A man introduces himself. He is one of the owners of the gym. We chat about where I’m from, who I’m training with. He pats my shoulder and promises me I’ll still be smiling at the end of the sessions. I look at the photos on the wall. The owners stand next to Mike Tyson and Amir Khan and a dozen other boxers I don’t know.
Suddenly she is next to me. She is tiny but tough. Even though she is dressed in an over-sized hoodie, you can see her broad, muscular shoulders and arms. She is terrifying. She doesn’t say anything as she rummages through her gym bag.
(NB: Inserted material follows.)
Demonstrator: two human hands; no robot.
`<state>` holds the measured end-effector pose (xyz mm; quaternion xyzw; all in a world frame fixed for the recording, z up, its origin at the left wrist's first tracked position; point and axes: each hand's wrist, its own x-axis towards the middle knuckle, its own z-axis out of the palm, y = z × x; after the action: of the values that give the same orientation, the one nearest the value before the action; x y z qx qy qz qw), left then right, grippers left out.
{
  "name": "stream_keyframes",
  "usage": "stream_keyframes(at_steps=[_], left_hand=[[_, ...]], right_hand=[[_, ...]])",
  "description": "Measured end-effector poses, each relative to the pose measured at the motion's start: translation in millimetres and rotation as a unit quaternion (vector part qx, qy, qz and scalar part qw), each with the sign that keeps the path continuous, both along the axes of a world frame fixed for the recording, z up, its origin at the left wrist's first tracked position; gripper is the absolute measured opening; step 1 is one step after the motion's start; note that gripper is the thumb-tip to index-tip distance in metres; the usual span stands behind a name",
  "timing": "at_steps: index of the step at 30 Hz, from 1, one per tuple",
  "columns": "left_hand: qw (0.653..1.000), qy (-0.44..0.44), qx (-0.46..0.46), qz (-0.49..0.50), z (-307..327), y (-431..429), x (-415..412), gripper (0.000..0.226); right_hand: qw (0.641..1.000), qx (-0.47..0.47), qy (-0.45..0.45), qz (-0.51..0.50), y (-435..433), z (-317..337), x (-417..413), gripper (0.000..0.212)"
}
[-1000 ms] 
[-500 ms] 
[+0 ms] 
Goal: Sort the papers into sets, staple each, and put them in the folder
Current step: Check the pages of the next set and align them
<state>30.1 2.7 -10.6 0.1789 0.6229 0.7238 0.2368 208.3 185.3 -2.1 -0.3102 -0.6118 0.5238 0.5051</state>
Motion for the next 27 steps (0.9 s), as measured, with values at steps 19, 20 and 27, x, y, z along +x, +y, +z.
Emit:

The owner asks her how about her upcoming fight. She moves her head likes she is trying to work out a kink in her neck and she gives him a look as if to say they’ll talk later. She starts wrapping my hands in what I can only describe as bandages. She looks at my polka dot nail polish and then up at me.
I want to be street-level, heading towards the Tube, heading towards home. I want to be anywhere but there. Why am I here? This is crazy!
“I like your nails,” she says. Her voice is soft and feminine.
When she finishes wrapping my hands, she leads me through a warm up of jumping jacks, skipping rope and star jumps. I want to die and it’s only been ten minutes. It’s only the warm up. She puts boxing gloves on me and instructs me to get in the ring. If I could catch my breath, I would say, “Um, when does the consultation start? When do we get to sit down and talk about stuff?” WHY ON EARTH IS THERE A SOFA IN HERE, TEASING ME?!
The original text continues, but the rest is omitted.